3. Paste the selection into a new document or text editor.

OBSERVED RESULT
Newlines used to break the content are preserved:

Adobe® Portable Document Format (PDF) is a universal file format that preserves all
of the fonts, formatting, colours and graphics of any source document, regardless of
the application and platform used to create it.

EXPECTED RESULT
Newlines used to break the content are not preserved:

Adobe® Portable Document Format (PDF) is a universal file format that preserves all of the fonts, formatting, colours and graphics of any source document, regardless of the application and platform used to create it.

SOFTWARE/OS VERSIONS
Linux/KDE Plasma: Arch Linux
KDE Plasma Version: 5.23.3
KDE Frameworks Version: 5.88.0
Qt Version: 5.15.2

ADDITIONAL INFORMATION
The pdf.js PDF viewer elides the newlines as I want, but butchers the spacing in seemingly unrelated ways:

Adobe® Portable Document Format (PDF) is a universal file format that preserves allof  the  fonts,  formatting,  colours  and  graphics  of  any  source  document,  regardless  ofthe application and platform used to create it.
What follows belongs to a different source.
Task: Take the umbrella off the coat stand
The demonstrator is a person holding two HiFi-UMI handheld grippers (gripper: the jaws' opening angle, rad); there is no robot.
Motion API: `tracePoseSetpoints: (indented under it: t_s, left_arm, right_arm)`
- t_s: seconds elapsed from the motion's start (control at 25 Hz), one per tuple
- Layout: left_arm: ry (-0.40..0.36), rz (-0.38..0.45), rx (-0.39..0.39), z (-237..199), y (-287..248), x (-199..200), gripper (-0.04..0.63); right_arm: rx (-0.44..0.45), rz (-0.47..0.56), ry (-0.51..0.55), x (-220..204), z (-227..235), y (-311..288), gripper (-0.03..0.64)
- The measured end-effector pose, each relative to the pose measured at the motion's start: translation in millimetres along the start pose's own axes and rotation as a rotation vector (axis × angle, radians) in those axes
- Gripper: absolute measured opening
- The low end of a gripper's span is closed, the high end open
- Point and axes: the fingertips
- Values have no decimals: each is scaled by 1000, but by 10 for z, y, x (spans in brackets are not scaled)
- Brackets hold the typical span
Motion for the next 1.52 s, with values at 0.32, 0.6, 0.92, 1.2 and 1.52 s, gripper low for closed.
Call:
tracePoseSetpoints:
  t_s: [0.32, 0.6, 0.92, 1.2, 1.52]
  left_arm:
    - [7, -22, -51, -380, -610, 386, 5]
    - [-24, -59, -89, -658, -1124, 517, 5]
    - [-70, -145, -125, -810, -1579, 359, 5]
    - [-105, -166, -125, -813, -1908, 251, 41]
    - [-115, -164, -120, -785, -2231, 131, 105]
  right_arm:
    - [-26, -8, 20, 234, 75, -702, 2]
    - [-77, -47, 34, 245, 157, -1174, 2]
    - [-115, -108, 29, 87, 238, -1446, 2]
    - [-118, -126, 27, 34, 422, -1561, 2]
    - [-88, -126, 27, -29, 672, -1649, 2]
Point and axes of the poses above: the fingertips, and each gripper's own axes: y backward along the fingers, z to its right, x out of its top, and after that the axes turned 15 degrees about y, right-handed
Bug #359242 also discusses unwanted newlines in the clipboard, but this bug discusses the exclusion of newlines that *are* within the text selection.
Comment 1 Laura David Hurka 2021-11-21 15:06:58 UTC
> Newlines used to break the content are preserved:

This is not exactly what happens. The Okular user interface does not know about newlines or paragraphs, it only knows about the positions of individual letters. If a letter is below the previous one, it inserts a newline to the selection.

Besides that, I think this should not be different, at least not for PDF. If newlines are not copied, the selection will still contain hyphens. Like this: Because every-thing is on one line, it will be diffi-cult to remove the hyphens manual-ly afterwards.

;)
Comment 2 codingkoopa 2021-11-28 05:51:52 UTC
Thanks for the response! :)

I did have a feeling that there is more going on here than what meets the eye. This would still be convenient to have, but I understand if it's not worth the time to fix those edge cases.